_The task_
When you come to a picture, pass over it, and set down the entries below exactly.
------ Given records ------
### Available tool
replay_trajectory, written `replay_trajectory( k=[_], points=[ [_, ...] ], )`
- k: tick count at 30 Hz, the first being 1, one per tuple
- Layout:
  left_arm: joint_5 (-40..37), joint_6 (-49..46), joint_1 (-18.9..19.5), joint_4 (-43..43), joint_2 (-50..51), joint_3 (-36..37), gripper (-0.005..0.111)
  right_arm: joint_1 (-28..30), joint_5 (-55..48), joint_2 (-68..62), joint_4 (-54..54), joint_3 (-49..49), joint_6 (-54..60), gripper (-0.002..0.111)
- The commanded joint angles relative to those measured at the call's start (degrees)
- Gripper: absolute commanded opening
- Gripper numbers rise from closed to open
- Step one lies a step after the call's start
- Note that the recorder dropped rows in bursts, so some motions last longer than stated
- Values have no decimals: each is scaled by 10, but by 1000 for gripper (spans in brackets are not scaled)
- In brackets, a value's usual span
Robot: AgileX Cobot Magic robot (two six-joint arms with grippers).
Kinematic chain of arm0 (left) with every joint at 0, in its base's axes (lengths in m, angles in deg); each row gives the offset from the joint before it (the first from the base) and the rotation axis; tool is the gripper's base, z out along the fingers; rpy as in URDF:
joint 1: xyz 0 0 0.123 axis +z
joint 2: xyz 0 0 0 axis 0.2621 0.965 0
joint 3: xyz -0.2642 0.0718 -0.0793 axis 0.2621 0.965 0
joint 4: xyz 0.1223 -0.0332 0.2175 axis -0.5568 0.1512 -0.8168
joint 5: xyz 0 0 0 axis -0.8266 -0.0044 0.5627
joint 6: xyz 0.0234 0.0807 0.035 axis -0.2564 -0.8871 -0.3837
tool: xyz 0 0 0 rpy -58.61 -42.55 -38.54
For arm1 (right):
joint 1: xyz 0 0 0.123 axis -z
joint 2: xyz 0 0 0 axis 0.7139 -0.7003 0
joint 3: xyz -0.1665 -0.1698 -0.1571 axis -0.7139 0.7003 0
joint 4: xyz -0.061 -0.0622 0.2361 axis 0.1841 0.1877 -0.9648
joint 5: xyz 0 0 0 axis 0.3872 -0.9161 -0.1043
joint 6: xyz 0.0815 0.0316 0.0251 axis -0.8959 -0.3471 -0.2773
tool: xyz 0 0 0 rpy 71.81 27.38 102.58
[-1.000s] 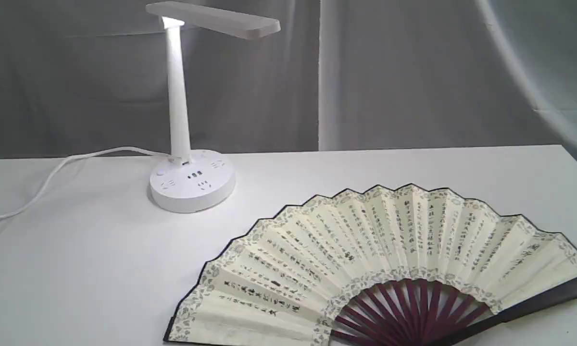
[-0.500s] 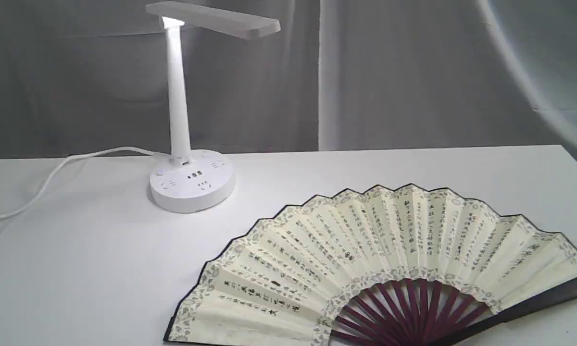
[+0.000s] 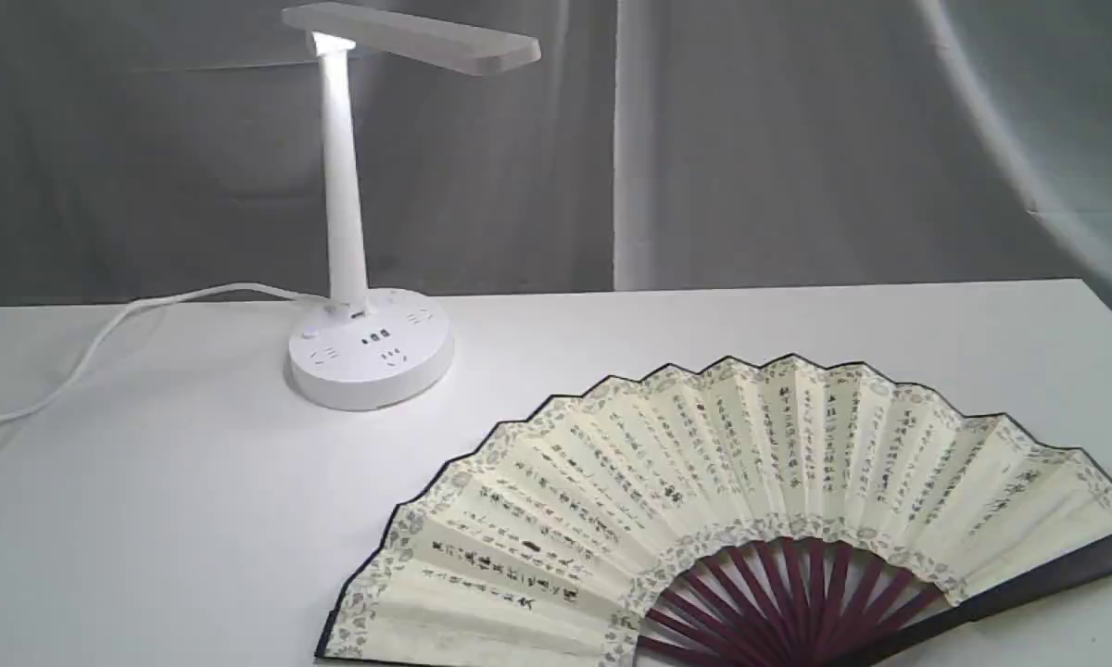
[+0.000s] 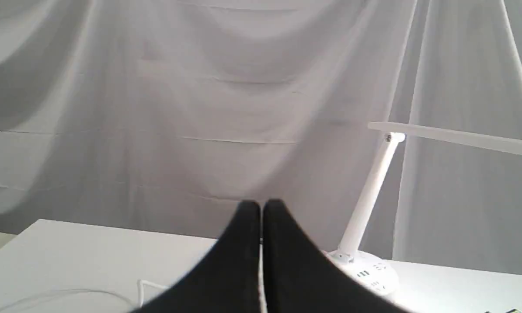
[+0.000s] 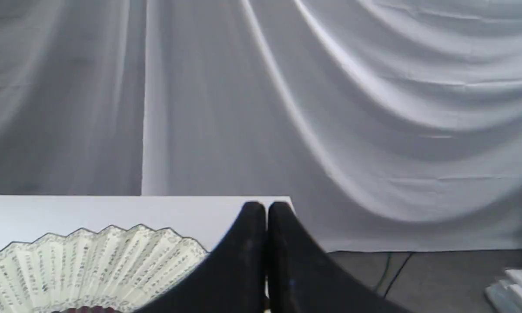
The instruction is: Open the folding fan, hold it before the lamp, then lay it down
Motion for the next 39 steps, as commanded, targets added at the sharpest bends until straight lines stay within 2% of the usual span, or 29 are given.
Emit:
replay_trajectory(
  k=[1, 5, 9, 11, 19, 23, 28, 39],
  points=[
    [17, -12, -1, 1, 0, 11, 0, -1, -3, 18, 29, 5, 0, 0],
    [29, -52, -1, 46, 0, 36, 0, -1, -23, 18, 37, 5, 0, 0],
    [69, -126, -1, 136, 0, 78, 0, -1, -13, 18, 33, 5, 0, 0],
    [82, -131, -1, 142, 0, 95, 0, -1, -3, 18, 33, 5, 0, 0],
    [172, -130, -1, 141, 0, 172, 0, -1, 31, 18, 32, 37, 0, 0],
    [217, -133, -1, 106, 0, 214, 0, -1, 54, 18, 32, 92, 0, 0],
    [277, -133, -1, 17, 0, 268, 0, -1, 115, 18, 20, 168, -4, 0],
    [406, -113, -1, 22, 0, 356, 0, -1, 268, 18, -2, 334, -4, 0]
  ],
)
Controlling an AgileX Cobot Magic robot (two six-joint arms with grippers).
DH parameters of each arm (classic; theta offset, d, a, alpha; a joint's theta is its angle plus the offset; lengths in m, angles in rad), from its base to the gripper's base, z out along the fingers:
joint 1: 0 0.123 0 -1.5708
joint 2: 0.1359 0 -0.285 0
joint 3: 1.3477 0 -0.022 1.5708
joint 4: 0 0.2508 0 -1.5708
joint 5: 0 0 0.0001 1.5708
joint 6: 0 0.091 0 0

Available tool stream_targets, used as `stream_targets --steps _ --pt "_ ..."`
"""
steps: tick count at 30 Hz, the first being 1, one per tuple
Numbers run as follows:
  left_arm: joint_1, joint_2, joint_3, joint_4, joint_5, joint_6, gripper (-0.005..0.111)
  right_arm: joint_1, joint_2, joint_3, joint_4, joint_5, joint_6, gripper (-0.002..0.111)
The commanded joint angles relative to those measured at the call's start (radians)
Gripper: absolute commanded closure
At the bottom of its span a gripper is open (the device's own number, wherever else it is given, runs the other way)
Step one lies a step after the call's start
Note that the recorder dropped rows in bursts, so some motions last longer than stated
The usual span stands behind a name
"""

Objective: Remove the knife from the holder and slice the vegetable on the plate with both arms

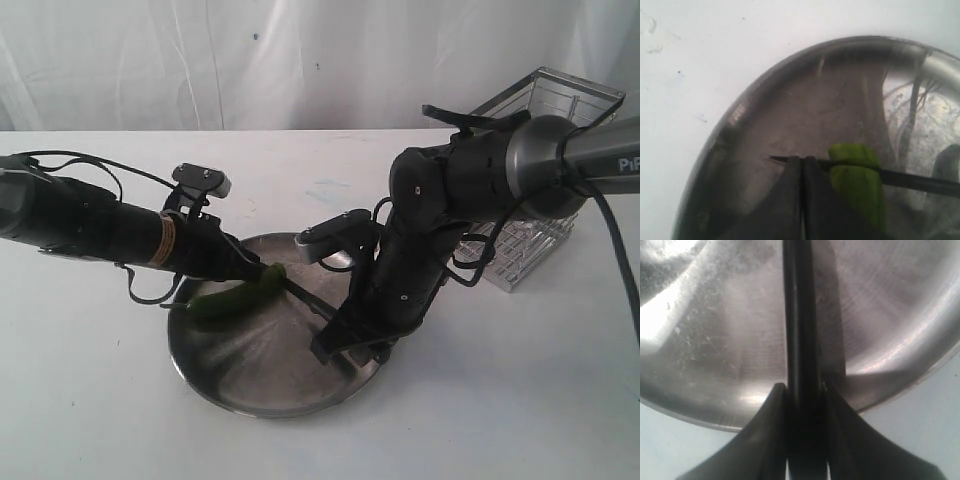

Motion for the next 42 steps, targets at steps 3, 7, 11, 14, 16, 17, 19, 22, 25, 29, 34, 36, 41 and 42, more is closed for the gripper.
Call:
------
_Answer for the task_
### Available tool
replay_trajectory, written `replay_trajectory( k=[_], points=[ [_, ...] ], )`
- k: tick count at 30 Hz, the first being 1, one per tuple
- Layout:
  left_arm: joint_5 (-40..37), joint_6 (-49..46), joint_1 (-18.9..19.5), joint_4 (-43..43), joint_2 (-50..51), joint_3 (-36..37), gripper (-0.005..0.111)
  right_arm: joint_1 (-28..30), joint_5 (-55..48), joint_2 (-68..62), joint_4 (-54..54), joint_3 (-49..49), joint_6 (-54..60), gripper (-0.002..0.111)
- The commanded joint angles relative to those measured at the call's start (degrees)
- Gripper: absolute commanded opening
- Gripper numbers rise from closed to open
- Step one lies a step after the call's start
- Note that the recorder dropped rows in bursts, so some motions last longer than stated
- Values have no decimals: each is scaled by 10, but by 1000 for gripper (spans in brackets are not scaled)
- In brackets, a value's usual span
Robot: AgileX Cobot Magic robot (two six-joint arms with grippers).
Kinematic chain of arm0 (left) with every joint at 0, in its base's axes (lengths in m, angles in deg); each row gives the offset from the joint before it (the first from the base) and the rotation axis; tool is the gripper's base, z out along the fingers; rpy as in URDF:
joint 1: xyz 0 0 0.123 axis +z
joint 2: xyz 0 0 0 axis 0.2621 0.965 0
joint 3: xyz -0.2642 0.0718 -0.0793 axis 0.2621 0.965 0
joint 4: xyz 0.1223 -0.0332 0.2175 axis -0.5568 0.1512 -0.8168
joint 5: xyz 0 0 0 axis -0.8266 -0.0044 0.5627
joint 6: xyz 0.0234 0.0807 0.035 axis -0.2564 -0.8871 -0.3837
tool: xyz 0 0 0 rpy -58.61 -42.55 -38.54
For arm1 (right):
joint 1: xyz 0 0 0.123 axis -z
joint 2: xyz 0 0 0 axis 0.7139 -0.7003 0
joint 3: xyz -0.1665 -0.1698 -0.1571 axis -0.7139 0.7003 0
joint 4: xyz -0.061 -0.0622 0.2361 axis 0.1841 0.1877 -0.9648
joint 5: xyz 0 0 0 axis 0.3872 -0.9161 -0.1043
joint 6: xyz 0.0815 0.0316 0.0251 axis -0.8959 -0.3471 -0.2773
tool: xyz 0 0 0 rpy 71.81 27.38 102.58
[-1.000s] 
[-0.500s] 
[+0.000s] 
[+0.000s] 
[+0.000s] 
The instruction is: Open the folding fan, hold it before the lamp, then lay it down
Motion for the next 39 steps, as commanded, targets added at the sharpest bends until straight lines stay within 2% of the usual span, or 29 are given.
Emit:
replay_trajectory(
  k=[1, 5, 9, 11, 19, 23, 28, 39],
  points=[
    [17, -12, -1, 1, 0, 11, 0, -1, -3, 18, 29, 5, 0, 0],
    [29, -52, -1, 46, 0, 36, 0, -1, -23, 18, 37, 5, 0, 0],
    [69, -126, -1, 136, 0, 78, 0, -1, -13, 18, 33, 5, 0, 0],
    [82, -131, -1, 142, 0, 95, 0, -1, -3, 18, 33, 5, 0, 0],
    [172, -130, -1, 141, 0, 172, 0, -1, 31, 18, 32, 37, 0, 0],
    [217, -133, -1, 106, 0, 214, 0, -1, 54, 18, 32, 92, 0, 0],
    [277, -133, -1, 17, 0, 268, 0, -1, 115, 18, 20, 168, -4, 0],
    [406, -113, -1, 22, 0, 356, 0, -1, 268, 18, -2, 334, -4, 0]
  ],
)
Controlling an AgileX Cobot Magic robot (two six-joint arms with grippers).
DH parameters of each arm (classic; theta offset, d, a, alpha; a joint's theta is its angle plus the offset; lengths in m, angles in rad), from its base to the gripper's base, z out along the fingers:
joint 1: 0 0.123 0 -1.5708
joint 2: 0.1359 0 -0.285 0
joint 3: 1.3477 0 -0.022 1.5708
joint 4: 0 0.2508 0 -1.5708
joint 5: 0 0 0.0001 1.5708
joint 6: 0 0.091 0 0

Available tool stream_targets, used as `stream_targets --steps _ --pt "_ ..."`
"""
steps: tick count at 30 Hz, the first being 1, one per tuple
Numbers run as follows:
  left_arm: joint_1, joint_2, joint_3, joint_4, joint_5, joint_6, gripper (-0.005..0.111)
  right_arm: joint_1, joint_2, joint_3, joint_4, joint_5, joint_6, gripper (-0.002..0.111)
The commanded joint angles relative to those measured at the call's start (radians)
Gripper: absolute commanded closure
At the bottom of its span a gripper is open (the device's own number, wherever else it is given, runs the other way)
Step one lies a step after the call's start
Note that the recorder dropped rows in bursts, so some motions last longer than stated
The usual span stands behind a name
"""

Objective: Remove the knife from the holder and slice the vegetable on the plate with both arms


Motion for the next 42 steps, targets at steps 3, 7, 11, 14, 16, 17, 19, 22, 25, 29, 34, 36, 41 and 42, more is closed for the gripper.
Call:

What came before makes up the full response.